### PROBLEM DESCRIPTION
Copy the listing as it is written, and leave each picture out.

SUPPLIED MATERIAL section start

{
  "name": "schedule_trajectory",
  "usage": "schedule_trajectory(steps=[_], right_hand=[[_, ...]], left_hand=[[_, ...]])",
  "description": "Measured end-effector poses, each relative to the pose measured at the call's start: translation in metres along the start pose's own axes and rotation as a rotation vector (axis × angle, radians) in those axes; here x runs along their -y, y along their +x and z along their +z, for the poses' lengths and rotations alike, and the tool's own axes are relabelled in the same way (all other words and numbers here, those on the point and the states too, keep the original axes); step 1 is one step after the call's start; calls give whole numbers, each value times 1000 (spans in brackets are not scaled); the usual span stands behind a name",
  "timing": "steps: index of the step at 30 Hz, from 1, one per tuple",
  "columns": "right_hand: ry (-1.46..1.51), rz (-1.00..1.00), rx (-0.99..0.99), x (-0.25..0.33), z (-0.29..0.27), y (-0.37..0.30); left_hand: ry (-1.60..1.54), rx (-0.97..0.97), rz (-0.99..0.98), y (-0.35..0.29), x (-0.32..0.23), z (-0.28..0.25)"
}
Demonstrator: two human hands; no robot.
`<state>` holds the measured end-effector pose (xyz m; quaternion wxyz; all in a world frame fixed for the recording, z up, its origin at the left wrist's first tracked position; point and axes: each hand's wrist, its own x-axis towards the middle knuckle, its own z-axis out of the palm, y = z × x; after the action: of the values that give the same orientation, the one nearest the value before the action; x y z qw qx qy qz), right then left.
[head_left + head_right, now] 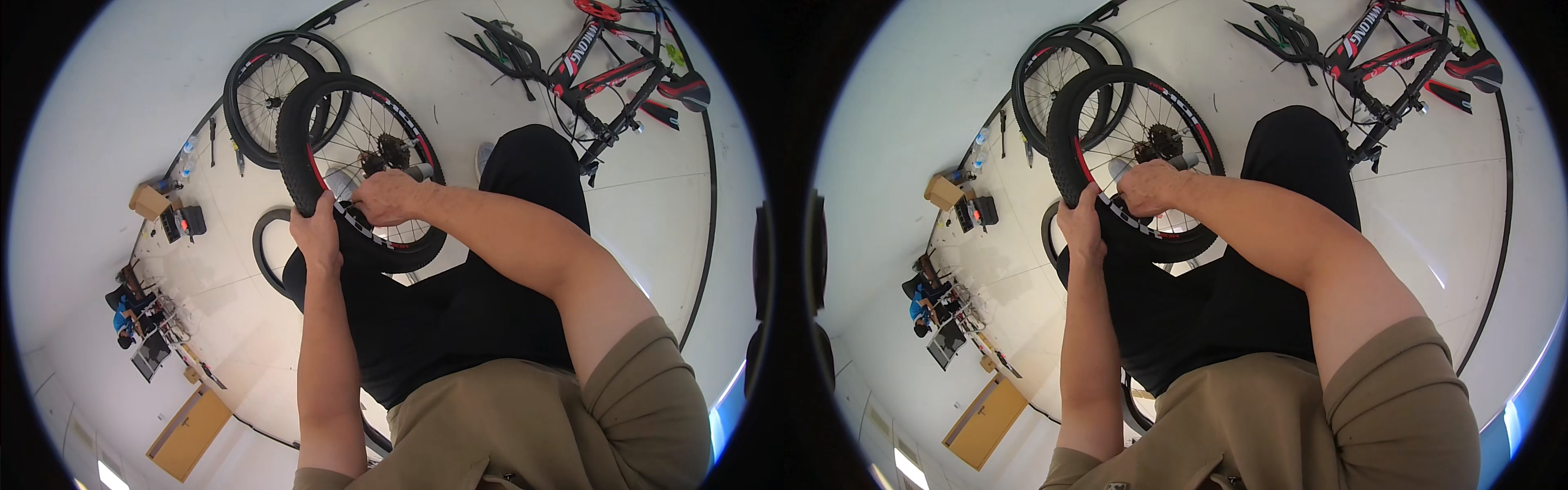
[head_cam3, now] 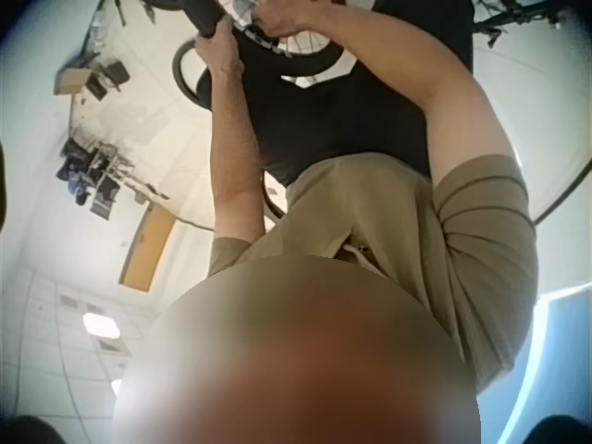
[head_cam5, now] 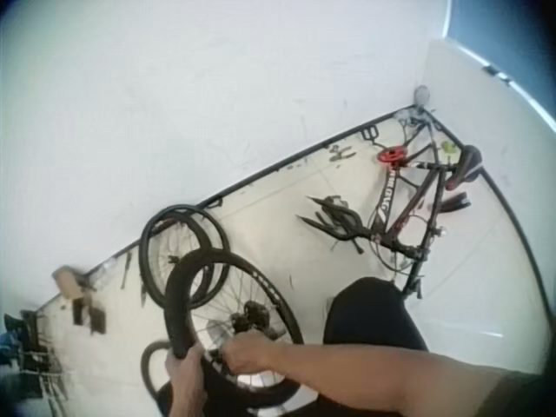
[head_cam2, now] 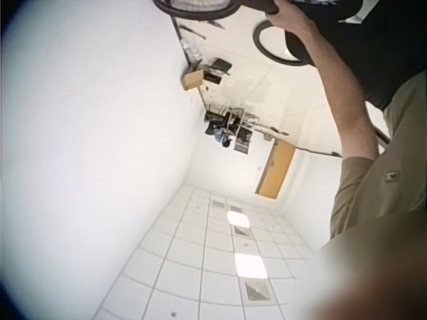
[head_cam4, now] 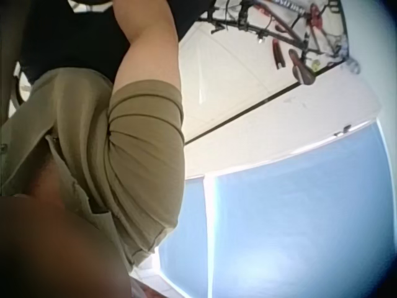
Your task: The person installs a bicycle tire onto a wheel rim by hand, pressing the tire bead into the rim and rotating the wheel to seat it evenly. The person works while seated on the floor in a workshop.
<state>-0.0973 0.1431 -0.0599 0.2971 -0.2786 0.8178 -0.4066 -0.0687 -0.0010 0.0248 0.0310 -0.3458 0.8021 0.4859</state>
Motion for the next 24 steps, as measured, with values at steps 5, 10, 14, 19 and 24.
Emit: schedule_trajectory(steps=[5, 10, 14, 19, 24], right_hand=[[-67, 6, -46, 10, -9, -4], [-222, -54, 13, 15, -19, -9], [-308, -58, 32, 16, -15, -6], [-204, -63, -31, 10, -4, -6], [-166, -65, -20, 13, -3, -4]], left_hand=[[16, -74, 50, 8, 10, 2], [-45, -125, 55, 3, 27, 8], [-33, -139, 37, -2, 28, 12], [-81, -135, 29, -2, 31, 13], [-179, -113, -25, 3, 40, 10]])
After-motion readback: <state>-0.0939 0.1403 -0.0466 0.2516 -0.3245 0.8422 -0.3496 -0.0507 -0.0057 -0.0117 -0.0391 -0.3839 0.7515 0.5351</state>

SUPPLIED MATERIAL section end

### EXERCISE ANSWER
{
  "name": "schedule_trajectory",
  "usage": "schedule_trajectory(steps=[_], right_hand=[[_, ...]], left_hand=[[_, ...]])",
  "description": "Measured end-effector poses, each relative to the pose measured at the call's start: translation in metres along the start pose's own axes and rotation as a rotation vector (axis × angle, radians) in those axes; here x runs along their -y, y along their +x and z along their +z, for the poses' lengths and rotations alike, and the tool's own axes are relabelled in the same way (all other words and numbers here, those on the point and the states too, keep the original axes); step 1 is one step after the call's start; calls give whole numbers, each value times 1000 (spans in brackets are not scaled); the usual span stands behind a name",
  "timing": "steps: index of the step at 30 Hz, from 1, one per tuple",
  "columns": "right_hand: ry (-1.46..1.51), rz (-1.00..1.00), rx (-0.99..0.99), x (-0.25..0.33), z (-0.29..0.27), y (-0.37..0.30); left_hand: ry (-1.60..1.54), rx (-0.97..0.97), rz (-0.99..0.98), y (-0.35..0.29), x (-0.32..0.23), z (-0.28..0.25)"
}
Demonstrator: two human hands; no robot.
`<state>` holds the measured end-effector pose (xyz m; quaternion wxyz; all in a world frame fixed for the recording, z up, its origin at the left wrist's first tracked position; point and axes: each hand's wrist, its own x-axis towards the middle knuckle, its own z-axis out of the palm, y = z × x; after the action: of the values that give the same orientation, the one nearest the value before the action; x y z qw qx qy qz), right then left.
[head_left + head_right, now] 
[head_cam3, now] 
[head_cam5, now] 
[head_cam2, now] 
[head_cam4, now] 
Your task: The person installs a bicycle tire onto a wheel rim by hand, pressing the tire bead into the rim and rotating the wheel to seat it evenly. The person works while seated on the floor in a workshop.
<state>-0.0973 0.1431 -0.0599 0.2971 -0.2786 0.8178 -0.4066 -0.0687 -0.0010 0.0248 0.0310 -0.3458 0.8021 0.4859</state>
Motion for the next 24 steps, as measured, with values at steps 5, 10, 14, 19 and 24.
Emit: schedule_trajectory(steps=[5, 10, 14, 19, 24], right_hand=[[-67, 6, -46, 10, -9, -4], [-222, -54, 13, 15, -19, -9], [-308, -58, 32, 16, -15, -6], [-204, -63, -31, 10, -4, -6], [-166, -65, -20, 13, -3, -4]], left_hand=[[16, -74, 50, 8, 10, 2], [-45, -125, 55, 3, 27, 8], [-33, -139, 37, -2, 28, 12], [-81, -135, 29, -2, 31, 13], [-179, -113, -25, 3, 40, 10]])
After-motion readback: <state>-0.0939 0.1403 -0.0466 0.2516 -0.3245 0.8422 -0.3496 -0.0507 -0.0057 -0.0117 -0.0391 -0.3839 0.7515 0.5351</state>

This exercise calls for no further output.